Having another diagnostic tool for atypical or non-stemi's would be great...even if it isn't done prior to arriving at the ER, the wait will still be less than waiting for blood tests to be done. If it allows more systems to implement "cath alerts" and take pt's directly to the cath lab it's another bonus.

Of course, the drawback could be that the need to interpret 12leads could be seen as being diminished...not a good thing. I mean come on, who needs to know what those squiggly lines mean if you've got the spit tester? :D

I doubt this will be the end-all-be-all for telling if someone is having an MI, but, if it works out with more testing, it'd be another good tool to have.

  • 7 months later...
Posted
Nice to see technology improving yet again. Although I'm betting it'll be years before this becomes an accepted practise, and longer than that for it to really make it's way to ambulances, it's defiantly another tool that's worth while. (while it's been possible to test for troponin prehospital for years the only place I've heard of it being done is Alaska)

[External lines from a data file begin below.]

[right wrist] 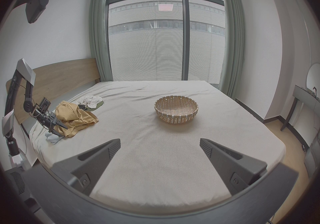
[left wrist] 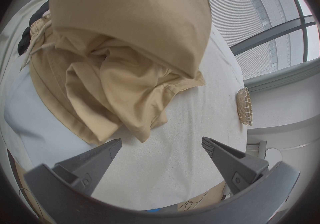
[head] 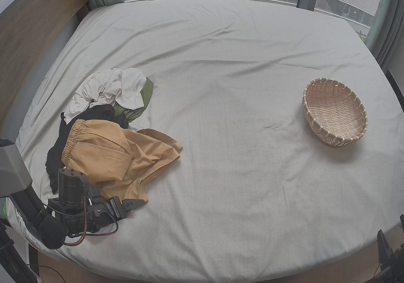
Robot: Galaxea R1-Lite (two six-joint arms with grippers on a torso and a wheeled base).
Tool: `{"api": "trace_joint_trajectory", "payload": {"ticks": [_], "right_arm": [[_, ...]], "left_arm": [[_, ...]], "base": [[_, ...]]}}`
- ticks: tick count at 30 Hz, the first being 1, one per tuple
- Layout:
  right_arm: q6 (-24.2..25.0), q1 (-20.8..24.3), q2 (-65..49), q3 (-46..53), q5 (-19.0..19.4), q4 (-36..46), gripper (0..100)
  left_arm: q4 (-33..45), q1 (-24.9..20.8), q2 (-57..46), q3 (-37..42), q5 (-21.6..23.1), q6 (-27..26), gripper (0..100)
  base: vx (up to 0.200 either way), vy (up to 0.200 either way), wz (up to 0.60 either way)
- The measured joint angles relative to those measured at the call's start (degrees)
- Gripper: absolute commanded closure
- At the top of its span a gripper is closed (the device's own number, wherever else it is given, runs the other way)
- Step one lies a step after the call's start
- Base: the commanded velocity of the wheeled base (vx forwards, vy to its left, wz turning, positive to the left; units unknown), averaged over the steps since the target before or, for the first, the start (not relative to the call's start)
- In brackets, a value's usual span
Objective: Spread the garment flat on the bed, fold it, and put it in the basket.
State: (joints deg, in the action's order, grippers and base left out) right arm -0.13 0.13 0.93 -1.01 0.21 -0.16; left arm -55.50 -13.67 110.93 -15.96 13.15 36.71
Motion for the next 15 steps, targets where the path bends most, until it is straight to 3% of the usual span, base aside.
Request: {"api": "trace_joint_trajectory", "payload": {"ticks": [6, 15], "right_arm": [[0.0, 0.0, 0.0, 0.0, 0.0, 0.0, 0], [0.0, 0.0, 0.0, 0.0, 0.0, 0.0, 0]], "left_arm": [[-2.6, -0.7, 2.0, -0.3, -1.9, 0.5, 0], [-14.2, -2.0, 7.1, -0.7, -4.1, 2.1, 0]], "base": [[0.0, 0.0, 0.0], [0.0, 0.0, 0.0]]}}
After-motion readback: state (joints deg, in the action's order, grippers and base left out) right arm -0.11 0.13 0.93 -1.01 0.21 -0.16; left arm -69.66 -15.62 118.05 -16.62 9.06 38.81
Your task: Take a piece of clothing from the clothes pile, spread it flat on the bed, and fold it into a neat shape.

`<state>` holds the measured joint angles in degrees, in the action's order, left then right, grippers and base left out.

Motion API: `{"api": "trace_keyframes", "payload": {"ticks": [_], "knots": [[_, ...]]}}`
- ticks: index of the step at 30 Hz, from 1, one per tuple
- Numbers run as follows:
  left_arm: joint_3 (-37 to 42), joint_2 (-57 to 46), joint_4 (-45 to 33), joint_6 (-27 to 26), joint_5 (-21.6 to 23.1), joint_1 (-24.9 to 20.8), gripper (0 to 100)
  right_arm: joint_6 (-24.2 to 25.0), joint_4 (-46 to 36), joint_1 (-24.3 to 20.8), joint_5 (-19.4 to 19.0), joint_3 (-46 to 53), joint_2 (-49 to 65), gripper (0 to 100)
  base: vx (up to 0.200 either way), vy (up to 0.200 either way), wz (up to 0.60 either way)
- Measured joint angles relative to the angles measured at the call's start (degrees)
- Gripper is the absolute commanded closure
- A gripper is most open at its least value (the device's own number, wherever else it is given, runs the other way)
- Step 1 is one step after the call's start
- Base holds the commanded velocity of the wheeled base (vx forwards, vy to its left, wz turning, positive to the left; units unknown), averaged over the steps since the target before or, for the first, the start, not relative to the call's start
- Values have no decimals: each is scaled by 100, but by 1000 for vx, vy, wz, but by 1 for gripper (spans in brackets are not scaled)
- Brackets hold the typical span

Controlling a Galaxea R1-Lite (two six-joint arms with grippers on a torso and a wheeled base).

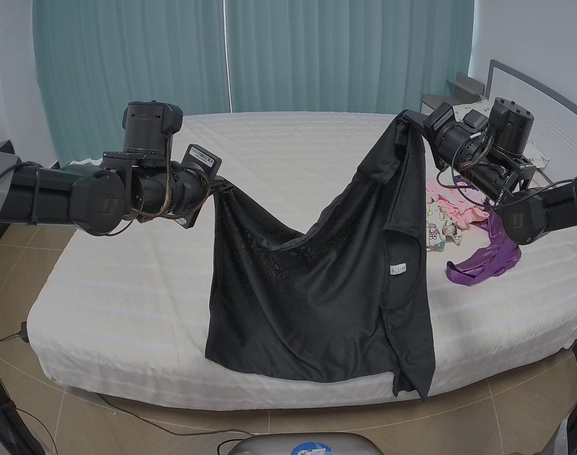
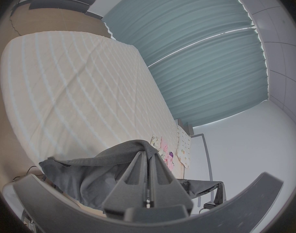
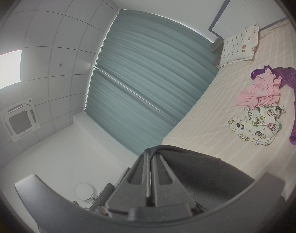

We're using an invitro diagnostic device that provides qualitative results for cTnI, Myoglobin and CK-MB. They are 100% accurate and provide positive results if the trops are over 1.5mcg/ml. It takes about 4 drops of whole blood and gives a result in about 5 minutes. Each cassette costs about 13 bucks, this compared to 16 for the troponin cassette in the ISTAT and the $10,000 for the machine just to get a quantitative reading. Although it isn't as easy as a saliva test, it has come in as useful.